Reputation: 34884
I've seen some approaches about parsing program arguments. They seem to be too complicated. I need a simple solution. But I also want to be able (preferably, not necessarily) to refer to the arguments by name. So if a command like looks like this:
./MyApp --arg1Name arg1Value --arg2Name arg2Value
then I'd like to treat them as args["arg1Name"]
and args["arg2Name"]
to get their values. I know that's not a valid Haskell code, though. What I have now is not much:
main = do
[args] <- getArgs
I repeat, I'd like a simple solution, preferably without involving any third-party haskell libraries.
Upvotes: 1
Views: 209
Reputation: 633
optparse-applicative
is great for argument parsing, and very easy to use! Writing your own argument parser will be much more difficult to get right, change, extend, or otherwise manage than if you take 10 minutes to write a parser with optparse-applicative
.
Start by importing the Options.Applicative
module.
import Options.Applicative
Next create a data type for your command-line configuration.
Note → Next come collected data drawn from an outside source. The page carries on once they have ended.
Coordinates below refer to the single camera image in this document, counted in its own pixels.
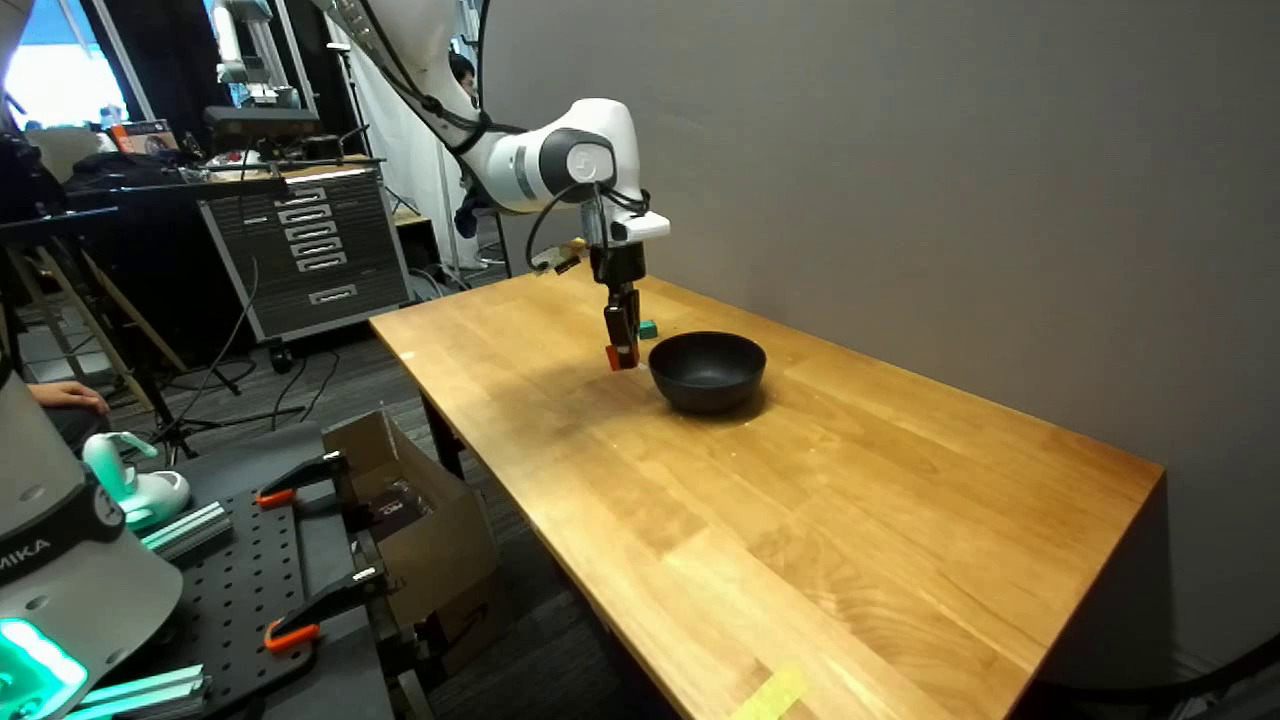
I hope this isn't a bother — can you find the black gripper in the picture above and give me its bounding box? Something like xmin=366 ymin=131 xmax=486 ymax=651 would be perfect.
xmin=588 ymin=242 xmax=653 ymax=371

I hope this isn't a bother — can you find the grey robot base green light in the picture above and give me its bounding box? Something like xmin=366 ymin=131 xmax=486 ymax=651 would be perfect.
xmin=0 ymin=371 xmax=189 ymax=720

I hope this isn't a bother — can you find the black bowl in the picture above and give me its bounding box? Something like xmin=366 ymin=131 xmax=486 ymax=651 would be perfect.
xmin=645 ymin=329 xmax=774 ymax=420

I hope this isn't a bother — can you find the bystander bare hand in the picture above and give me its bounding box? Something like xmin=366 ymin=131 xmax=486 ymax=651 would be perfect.
xmin=25 ymin=378 xmax=118 ymax=420

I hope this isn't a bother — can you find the black table leg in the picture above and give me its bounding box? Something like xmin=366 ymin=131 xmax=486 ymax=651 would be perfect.
xmin=417 ymin=391 xmax=473 ymax=486

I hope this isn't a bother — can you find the cardboard box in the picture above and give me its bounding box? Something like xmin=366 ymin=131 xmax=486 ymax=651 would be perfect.
xmin=316 ymin=407 xmax=503 ymax=633

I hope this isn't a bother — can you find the white curtain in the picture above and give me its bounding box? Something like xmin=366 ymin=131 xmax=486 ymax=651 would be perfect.
xmin=316 ymin=0 xmax=473 ymax=276

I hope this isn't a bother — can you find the dark drawer cabinet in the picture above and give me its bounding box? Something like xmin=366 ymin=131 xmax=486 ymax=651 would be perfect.
xmin=197 ymin=164 xmax=417 ymax=350

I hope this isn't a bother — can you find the yellow tape strip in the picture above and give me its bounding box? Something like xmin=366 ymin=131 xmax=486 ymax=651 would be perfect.
xmin=729 ymin=660 xmax=811 ymax=720

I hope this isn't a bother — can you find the cluttered wooden desk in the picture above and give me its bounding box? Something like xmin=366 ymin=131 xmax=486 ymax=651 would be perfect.
xmin=66 ymin=115 xmax=385 ymax=192

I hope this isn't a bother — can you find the dark equipment rack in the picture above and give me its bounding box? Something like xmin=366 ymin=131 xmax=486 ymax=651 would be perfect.
xmin=197 ymin=0 xmax=331 ymax=160

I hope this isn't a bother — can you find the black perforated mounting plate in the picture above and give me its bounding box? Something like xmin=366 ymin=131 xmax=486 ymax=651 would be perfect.
xmin=118 ymin=480 xmax=409 ymax=720

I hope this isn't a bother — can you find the aluminium extrusion bar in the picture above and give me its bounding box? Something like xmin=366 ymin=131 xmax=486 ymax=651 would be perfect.
xmin=61 ymin=660 xmax=214 ymax=720
xmin=135 ymin=497 xmax=238 ymax=561

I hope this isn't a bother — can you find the black tripod stand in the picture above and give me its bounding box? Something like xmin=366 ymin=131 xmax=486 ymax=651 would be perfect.
xmin=0 ymin=206 xmax=249 ymax=454

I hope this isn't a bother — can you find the white teal handheld device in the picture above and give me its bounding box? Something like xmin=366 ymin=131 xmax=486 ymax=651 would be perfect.
xmin=80 ymin=429 xmax=197 ymax=536

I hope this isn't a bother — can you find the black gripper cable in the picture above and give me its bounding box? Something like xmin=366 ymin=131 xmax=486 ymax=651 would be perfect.
xmin=520 ymin=186 xmax=591 ymax=280

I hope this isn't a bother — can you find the black clamp orange handle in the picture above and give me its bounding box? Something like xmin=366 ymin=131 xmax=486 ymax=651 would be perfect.
xmin=256 ymin=566 xmax=395 ymax=660
xmin=252 ymin=450 xmax=356 ymax=517

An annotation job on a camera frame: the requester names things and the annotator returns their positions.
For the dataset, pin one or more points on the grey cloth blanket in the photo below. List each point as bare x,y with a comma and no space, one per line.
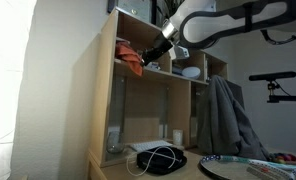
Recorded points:
221,126

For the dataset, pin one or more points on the green ball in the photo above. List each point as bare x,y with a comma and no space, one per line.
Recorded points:
273,156

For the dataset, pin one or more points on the white round bowl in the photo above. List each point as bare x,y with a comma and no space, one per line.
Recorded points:
191,72

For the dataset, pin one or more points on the orange towel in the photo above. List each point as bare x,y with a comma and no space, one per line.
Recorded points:
128,56

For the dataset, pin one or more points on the white keyboard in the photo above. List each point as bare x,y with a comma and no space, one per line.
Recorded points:
148,145

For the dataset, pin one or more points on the orange ball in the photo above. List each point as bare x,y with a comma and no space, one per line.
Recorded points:
280,160

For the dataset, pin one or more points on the black bar camera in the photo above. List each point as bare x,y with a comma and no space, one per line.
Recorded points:
271,76

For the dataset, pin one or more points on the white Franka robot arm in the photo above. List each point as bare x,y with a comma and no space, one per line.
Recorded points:
201,30

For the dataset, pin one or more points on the tall clear glass vase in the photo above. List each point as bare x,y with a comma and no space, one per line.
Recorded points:
117,104

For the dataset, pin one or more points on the dark grey chair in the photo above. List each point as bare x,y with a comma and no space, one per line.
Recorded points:
236,94

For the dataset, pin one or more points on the white grey wrist camera box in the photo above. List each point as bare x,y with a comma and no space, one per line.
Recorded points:
179,52

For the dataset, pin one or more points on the white candle glass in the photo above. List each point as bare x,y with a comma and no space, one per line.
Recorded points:
177,137

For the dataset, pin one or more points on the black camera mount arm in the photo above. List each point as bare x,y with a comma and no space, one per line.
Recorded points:
284,98

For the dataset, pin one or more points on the white blue teal tennis racket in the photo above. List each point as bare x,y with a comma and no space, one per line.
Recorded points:
221,159

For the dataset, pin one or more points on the black framed picture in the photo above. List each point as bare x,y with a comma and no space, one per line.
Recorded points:
133,7

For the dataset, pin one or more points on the light wooden shelf unit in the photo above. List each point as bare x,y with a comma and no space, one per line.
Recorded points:
103,100

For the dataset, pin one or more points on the green leafy plant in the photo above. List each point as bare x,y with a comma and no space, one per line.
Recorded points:
166,7

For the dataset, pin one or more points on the red ball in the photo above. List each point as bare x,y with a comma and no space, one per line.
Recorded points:
290,157

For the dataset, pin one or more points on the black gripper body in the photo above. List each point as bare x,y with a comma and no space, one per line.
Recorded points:
158,50

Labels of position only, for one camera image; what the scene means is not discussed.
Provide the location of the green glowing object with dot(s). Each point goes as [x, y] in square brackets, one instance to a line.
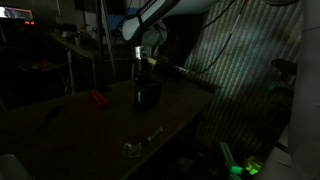
[246, 168]

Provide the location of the corrugated metal panel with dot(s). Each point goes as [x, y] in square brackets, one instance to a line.
[246, 86]

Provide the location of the white rounded object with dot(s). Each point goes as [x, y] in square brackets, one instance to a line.
[13, 168]

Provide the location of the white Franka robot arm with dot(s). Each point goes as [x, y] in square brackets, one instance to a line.
[156, 16]

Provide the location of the wooden side table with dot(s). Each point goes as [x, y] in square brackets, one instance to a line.
[75, 48]

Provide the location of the black box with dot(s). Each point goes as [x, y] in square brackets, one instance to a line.
[148, 96]

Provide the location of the dark pen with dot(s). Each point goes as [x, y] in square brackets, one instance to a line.
[52, 115]

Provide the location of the red block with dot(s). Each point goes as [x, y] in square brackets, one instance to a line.
[100, 99]

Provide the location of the crumpled clear plastic wrapper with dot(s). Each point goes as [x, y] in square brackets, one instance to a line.
[131, 150]

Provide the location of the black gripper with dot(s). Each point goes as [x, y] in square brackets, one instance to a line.
[143, 68]

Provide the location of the black chair seat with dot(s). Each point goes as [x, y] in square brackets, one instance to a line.
[283, 66]

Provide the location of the monitor with red light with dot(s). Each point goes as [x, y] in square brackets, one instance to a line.
[15, 14]

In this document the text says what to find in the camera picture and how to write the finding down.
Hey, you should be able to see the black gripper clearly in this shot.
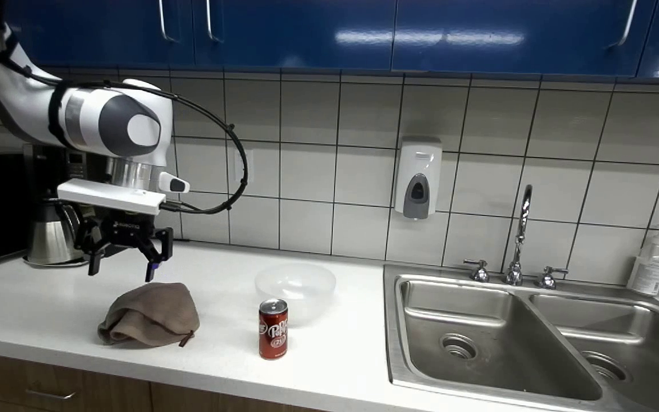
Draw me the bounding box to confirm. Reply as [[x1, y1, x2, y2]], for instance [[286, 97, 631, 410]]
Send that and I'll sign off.
[[75, 212, 176, 285]]

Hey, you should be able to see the brown towel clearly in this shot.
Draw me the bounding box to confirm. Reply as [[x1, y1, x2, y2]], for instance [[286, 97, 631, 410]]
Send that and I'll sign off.
[[97, 280, 202, 352]]

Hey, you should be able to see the clear plastic bowl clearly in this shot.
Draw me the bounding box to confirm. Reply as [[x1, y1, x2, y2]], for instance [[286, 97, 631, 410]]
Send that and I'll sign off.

data Configuration = Configuration
{ foo :: String
, bar :: Int
}
Now for the workhorse, we create a parser by using the combinators exported from optparse-applicative
. Read the documentation on Options.Applicative.Builder
for the full experience.
configuration :: Parser Configuration
configuration = Configuration
<$> strOption
( long "foo"
<> metavar "ARG1"
)
<*> option
( long "bar"
<> metavar "ARG2"
)
Now we can execute our Parser Configuration
in an IO
action to get at our command-line data.
main :: IO ()
main = do
config <- execParser (info configuration fullDesc)
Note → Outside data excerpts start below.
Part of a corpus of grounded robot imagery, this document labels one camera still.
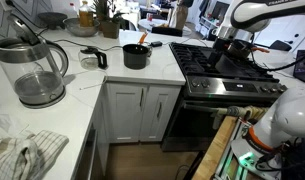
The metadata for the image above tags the orange handled utensil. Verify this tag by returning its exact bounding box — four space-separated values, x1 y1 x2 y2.
137 31 149 46

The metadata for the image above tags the stainless gas stove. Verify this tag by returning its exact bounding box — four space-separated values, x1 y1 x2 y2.
161 41 289 153

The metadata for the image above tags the round white table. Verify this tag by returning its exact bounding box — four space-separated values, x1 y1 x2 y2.
137 18 193 37

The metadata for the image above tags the metal mixing bowl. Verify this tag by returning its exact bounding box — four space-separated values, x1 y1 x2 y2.
62 17 101 38

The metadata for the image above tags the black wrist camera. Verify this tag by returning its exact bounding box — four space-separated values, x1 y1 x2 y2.
212 37 229 52

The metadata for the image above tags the white bottle red cap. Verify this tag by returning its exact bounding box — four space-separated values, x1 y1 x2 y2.
67 2 79 19

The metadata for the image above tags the black kettle power cable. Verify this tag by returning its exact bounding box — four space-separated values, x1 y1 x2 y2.
53 39 124 53

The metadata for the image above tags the glass electric kettle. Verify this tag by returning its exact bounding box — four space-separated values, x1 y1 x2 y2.
0 13 70 110

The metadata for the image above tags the metal robot mounting frame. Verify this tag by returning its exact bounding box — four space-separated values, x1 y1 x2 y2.
213 118 260 180

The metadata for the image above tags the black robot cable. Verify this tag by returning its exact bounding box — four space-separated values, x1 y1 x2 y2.
250 49 305 73

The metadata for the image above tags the cooking oil bottle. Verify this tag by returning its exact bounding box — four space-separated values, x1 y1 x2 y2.
78 0 95 28

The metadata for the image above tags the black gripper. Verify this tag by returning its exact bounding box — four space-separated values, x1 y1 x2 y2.
207 39 254 77

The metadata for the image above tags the dark computer monitor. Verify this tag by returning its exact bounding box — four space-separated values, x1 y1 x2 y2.
292 49 305 87

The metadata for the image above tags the narrow white cabinet door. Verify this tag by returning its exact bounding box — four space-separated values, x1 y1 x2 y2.
139 84 182 143

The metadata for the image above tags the white shelf unit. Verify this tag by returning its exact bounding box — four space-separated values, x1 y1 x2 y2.
197 14 223 38

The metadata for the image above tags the towel hanging on oven handle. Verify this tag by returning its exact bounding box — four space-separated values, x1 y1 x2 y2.
211 105 270 131

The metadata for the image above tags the black stone bowl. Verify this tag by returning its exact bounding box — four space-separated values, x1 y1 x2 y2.
37 11 69 30

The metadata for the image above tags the striped dish towel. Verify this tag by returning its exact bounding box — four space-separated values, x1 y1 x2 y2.
0 129 70 180

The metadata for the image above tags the metal cabinet door handle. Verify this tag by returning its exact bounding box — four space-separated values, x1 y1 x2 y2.
139 87 145 110
156 101 163 120

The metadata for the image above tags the thin white stick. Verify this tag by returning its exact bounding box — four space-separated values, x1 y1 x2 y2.
79 75 109 91

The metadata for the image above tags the potted green plant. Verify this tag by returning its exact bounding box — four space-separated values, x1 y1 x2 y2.
91 0 125 40

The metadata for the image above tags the wooden table top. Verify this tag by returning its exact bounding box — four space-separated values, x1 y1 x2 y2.
191 115 239 180

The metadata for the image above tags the black cable bundle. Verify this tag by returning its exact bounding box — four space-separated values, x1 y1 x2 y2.
255 139 305 180

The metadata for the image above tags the black cooking pot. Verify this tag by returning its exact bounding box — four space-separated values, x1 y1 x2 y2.
122 43 154 70

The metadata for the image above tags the small glass carafe black handle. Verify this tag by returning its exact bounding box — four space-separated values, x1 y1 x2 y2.
77 46 109 71

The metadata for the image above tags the wide white cabinet door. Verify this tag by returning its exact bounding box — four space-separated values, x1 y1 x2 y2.
106 82 148 144

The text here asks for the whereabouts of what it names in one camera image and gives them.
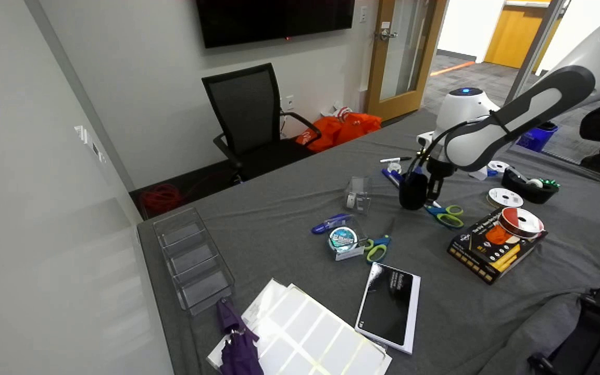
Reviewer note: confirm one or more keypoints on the Ice Breakers mints tin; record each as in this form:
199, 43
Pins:
343, 237

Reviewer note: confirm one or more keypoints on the yellow wooden hallway door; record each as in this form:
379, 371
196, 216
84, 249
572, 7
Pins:
516, 33

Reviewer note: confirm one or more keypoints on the black mug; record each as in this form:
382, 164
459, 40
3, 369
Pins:
413, 189

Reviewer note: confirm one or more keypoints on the clear plastic organizer tray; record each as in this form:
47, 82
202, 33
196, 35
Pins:
193, 260

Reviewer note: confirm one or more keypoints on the metal partition post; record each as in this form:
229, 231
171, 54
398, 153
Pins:
543, 33

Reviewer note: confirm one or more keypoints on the blue recycling bin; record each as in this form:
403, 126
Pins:
543, 138

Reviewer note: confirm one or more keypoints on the white flat spool disc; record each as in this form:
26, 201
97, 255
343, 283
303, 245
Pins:
504, 196

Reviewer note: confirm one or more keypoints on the white label sheets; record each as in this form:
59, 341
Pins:
313, 339

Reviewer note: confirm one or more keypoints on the red floor object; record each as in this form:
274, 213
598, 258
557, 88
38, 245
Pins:
161, 199

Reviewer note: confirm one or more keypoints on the black wall television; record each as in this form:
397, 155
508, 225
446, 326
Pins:
272, 20

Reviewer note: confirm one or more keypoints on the white marker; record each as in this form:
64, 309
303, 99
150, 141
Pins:
395, 159

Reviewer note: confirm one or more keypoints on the black tape dispenser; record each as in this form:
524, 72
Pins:
526, 187

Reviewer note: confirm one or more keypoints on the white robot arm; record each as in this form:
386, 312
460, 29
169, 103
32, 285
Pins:
522, 116

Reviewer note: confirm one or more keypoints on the black orange cardboard box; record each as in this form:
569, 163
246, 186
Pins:
487, 253

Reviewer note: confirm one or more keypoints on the clear square plastic box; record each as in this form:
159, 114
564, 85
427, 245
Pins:
350, 255

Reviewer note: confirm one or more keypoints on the black mesh office chair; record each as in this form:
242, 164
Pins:
245, 105

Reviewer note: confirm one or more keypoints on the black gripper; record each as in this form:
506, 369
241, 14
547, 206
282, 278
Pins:
438, 168

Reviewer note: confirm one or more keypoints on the wooden glass panel door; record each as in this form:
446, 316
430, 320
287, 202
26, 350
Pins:
376, 83

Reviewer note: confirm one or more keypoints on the orange bag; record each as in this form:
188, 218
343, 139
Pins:
343, 130

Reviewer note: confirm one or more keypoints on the small blue object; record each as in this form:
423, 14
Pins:
481, 172

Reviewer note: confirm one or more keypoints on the blue capped marker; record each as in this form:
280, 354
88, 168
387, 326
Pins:
387, 175

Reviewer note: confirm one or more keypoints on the small white round cap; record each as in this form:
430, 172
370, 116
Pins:
395, 166

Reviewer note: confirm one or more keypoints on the small clear acrylic holder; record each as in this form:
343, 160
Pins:
355, 193

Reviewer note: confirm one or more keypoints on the blue green scissors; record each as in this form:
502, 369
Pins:
449, 216
376, 249

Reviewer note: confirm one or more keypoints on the white tablet with black screen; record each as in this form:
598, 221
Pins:
387, 305

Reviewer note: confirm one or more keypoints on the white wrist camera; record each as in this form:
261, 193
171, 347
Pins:
426, 139

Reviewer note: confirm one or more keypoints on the black chair with red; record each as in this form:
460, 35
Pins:
592, 333

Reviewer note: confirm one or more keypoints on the white wall switch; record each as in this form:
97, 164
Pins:
82, 134
putStrLn (show (bar config) ++ foo config)
And we're done! You can easily extend this parser to support a --help
argument to print out usage documentation (make a new parser with helper <*> configuration
and pass it to info
), you can add default values for certain arguments (include a <> value "default"
clause in the arguments to strOption
or option
), you can support flags, or sub-parsers or generate tab-completion data.
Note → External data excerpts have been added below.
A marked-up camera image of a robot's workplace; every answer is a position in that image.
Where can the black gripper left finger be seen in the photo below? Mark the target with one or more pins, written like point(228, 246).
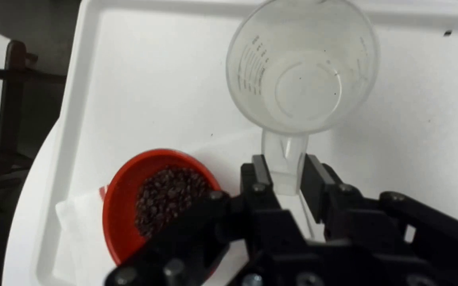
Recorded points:
point(261, 184)

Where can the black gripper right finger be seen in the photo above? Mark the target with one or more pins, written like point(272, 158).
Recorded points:
point(322, 185)

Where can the dark coffee bean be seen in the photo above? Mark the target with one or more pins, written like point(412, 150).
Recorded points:
point(447, 33)

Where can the white flat napkin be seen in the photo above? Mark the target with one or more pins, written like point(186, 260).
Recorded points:
point(78, 217)

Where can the clear plastic measuring cup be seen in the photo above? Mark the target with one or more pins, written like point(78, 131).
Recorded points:
point(302, 69)

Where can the white plastic tray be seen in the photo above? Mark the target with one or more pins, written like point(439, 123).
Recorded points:
point(159, 80)

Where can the red bowl with beans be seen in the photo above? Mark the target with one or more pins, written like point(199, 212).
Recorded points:
point(123, 207)

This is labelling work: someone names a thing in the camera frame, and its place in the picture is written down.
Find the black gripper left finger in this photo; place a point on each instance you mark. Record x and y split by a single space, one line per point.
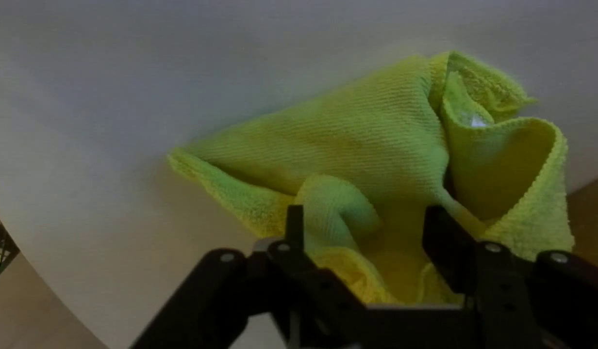
294 225

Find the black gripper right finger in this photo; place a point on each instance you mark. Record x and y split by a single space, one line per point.
447 239

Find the yellow microfibre cloth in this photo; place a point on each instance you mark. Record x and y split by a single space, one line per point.
377 142

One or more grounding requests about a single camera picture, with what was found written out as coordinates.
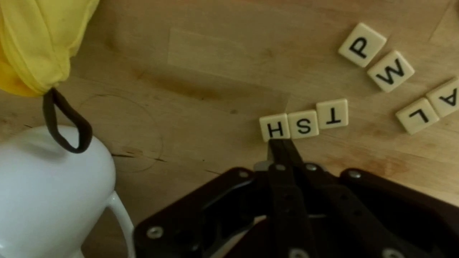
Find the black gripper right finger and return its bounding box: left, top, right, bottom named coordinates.
left=286, top=139, right=459, bottom=258

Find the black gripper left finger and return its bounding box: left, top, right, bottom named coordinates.
left=132, top=138, right=313, bottom=258

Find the cream letter tile S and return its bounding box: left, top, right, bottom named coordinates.
left=287, top=109, right=322, bottom=140

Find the cream letter tile H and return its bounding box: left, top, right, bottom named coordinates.
left=258, top=113, right=291, bottom=143

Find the cream letter tile L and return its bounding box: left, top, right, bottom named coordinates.
left=395, top=96, right=441, bottom=136

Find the cream letter tile T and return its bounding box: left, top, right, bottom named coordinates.
left=316, top=97, right=350, bottom=130

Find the cream letter tile A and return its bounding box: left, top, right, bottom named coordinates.
left=426, top=77, right=459, bottom=119

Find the cream letter tile W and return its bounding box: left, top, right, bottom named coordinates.
left=366, top=49, right=416, bottom=93

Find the cream letter tile P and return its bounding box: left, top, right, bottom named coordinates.
left=337, top=22, right=389, bottom=69

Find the white mug with plain rim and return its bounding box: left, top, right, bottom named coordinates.
left=0, top=125, right=138, bottom=258

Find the yellow banana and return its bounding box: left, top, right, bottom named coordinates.
left=0, top=0, right=102, bottom=155
Libraries are a force multiplier! The investment you make in learning the basics of a good library will pay dividends in what you're able to accomplish, and tasks will often be easier (and quicker!) with the proper tool than with a "fast" solution thrown together out of duct tape.
Upvotes: 5
Reputation: 29100
How about just parsing them in pairs and adding them to a map:
simpleArgsMap :: [String] -> Map String String
simpleArgsMap [] = Map.empty
simpleArgsMap (('-':'-':name):value:rest)
= Map.insert name value (simpleArgsMap rest)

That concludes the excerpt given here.